Abbreviations (PDF).

Territory
This work is available from Boosey & Hawkes for the world.

Programme Note  
Another product of his working relationship with Auden and the left-wing author, Randall Swingler, the Ballad of Heroes is one of Britten’s most powerful statements from the politicized 1930s, written for the Festival of Music for the People. The Ballad contains many features that clearly anticipate the War Requiem, written 25 years later. Framed by Mahlerian offstage trumpet fanfares, the work includes a final Recitative and in the Choral an impassioned tenor solo over exquisitely melancholy choral harmonies.

Repertoire Note  
Choral level of difficulty: Level 3

This highly dramatic and rarely performed work was written for a Festival of Music for the People and first performed on 5 April 1939 at the Queen’s Hall, London, conducted by Constant Lambert. It is another of Britten’s passionate outbursts against the waste and horror of war which had already engulfed Europe once earlier in the century and was about to do so for the second time. The declaration of war was made on 3 September that year. His choice of texts is highly significant. He had collaborated with Randall Swingler as recently as the previous year on his short unaccompanied choral work Advance Democracy – another politically motivated piece (see separate entry). Both Swingler and Auden were aiming in their poems to goad the downtrodden Englishman into standing up and fully living the life of freedom for which their forebears fought and lost their lives. Swingler’s lines which say: ‘You who lean at the corner and say “We have done our best”, ...To you we speak, you numberless Englishmen, To remind you of the greatness still among you...Your life is yours, for which they died.’ sum up the essence of the message of the piece. 
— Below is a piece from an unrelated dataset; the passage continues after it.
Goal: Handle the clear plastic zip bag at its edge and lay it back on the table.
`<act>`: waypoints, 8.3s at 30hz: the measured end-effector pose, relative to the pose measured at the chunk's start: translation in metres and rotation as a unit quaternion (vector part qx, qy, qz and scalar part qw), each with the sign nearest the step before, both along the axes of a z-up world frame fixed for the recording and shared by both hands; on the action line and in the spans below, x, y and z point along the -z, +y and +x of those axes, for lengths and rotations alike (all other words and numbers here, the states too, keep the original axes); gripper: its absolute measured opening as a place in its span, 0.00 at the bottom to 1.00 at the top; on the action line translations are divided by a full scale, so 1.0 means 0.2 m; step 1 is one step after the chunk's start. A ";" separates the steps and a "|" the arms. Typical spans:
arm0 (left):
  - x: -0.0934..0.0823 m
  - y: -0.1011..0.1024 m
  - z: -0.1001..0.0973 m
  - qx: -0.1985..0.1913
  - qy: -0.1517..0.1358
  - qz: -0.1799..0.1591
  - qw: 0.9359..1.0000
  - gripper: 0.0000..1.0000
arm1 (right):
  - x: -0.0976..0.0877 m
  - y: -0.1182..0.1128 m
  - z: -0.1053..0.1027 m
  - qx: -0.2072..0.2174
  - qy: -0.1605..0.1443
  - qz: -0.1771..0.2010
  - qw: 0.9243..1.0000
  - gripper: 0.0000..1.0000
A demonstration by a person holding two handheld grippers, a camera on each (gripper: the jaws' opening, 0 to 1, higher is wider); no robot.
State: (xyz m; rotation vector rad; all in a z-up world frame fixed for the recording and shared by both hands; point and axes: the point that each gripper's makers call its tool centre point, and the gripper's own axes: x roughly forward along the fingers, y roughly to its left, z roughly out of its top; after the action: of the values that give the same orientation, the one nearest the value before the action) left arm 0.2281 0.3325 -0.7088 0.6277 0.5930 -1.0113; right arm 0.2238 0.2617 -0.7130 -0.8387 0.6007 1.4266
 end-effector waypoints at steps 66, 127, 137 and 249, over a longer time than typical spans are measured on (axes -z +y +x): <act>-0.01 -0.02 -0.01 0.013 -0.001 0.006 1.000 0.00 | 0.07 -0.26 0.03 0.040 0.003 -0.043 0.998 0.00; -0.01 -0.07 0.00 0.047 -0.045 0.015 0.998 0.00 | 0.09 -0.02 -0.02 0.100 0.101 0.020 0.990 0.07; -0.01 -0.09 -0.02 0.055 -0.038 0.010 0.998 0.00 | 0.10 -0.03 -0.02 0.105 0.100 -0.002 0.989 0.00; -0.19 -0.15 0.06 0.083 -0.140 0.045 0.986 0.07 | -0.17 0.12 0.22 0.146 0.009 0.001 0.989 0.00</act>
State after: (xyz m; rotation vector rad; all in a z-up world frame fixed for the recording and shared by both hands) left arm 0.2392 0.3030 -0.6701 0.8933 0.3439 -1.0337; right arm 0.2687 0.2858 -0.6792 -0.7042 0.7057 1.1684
The work is in three continuous movements. First comes a Funeral March (to Swingler’s poem part-quoted above), then a manic Scherzo, a Dance of Death to a rum-te-tum verse by Auden which only increases its sense of the macabre. Finally comes a slow and powerful recitative and chorale and a slow Epilogue in which the funeral march music from the opening returns.

Virtually the whole of the first section of the opening movement is in unison for the chorus. The slow tread of the funeral march is given an added solemnity by this unison singing. The first ten bars are recited on a low C, the next eight bars an octave higher, and after this there is a mixture of simple harmony (more to avoid high notes for low voices) and further unison singing for the rest of the movement. The Scherzo is interesting in setting out the first three vocal parts in a kind of fugal progress. The tenors have the first complete statement in the home key (G minor), the altos are next in the dominant but by themselves, the sopranos are next in line and back in the tonic – again by themselves, and finally the basses have the subject but this time as the basis of a canon at the unison between them and the altos (in a truncated version). The tenors, a major third higher, are followed by the sopranos and then the voices gradually come together to take the music to its first impassioned climax. Short, sharp, quick-fire phrases interrupt the ongoing relentless orchestral progress often referring back to that original musical idea. The music dies out at the end in an exhausted hush.

The third movement introduces the tenor (or soprano) soloist in a highly lyrical accompanied recitative. The choir responds with a simply harmonised chorale which acts as a backdrop to the soloist’s continuing line. This section is unaccompanied and, though simple for the choir, provides the greatest challenge of the work in keeping the pitch up. There are eighteen bars of slow sustained singing here after which a horn delivers the verdict on the success or failure of the choir to keep in tune. After this the chorale material is maintained but with full orchestra support until the Epilogue when material from the opening returns and the choir sings those repeated unison Cs to take the work to its quietly effective ending.

The Ballad of Heroes is straightforward for a choir to perform. The complexity, such as it is, is all in the orchestra. Britten’s instructions as to the possibility of omitting several instruments from the performance make it even more practical (and less expensive). This really is a work to explore and consider programming - it is a sure-fire audience winner.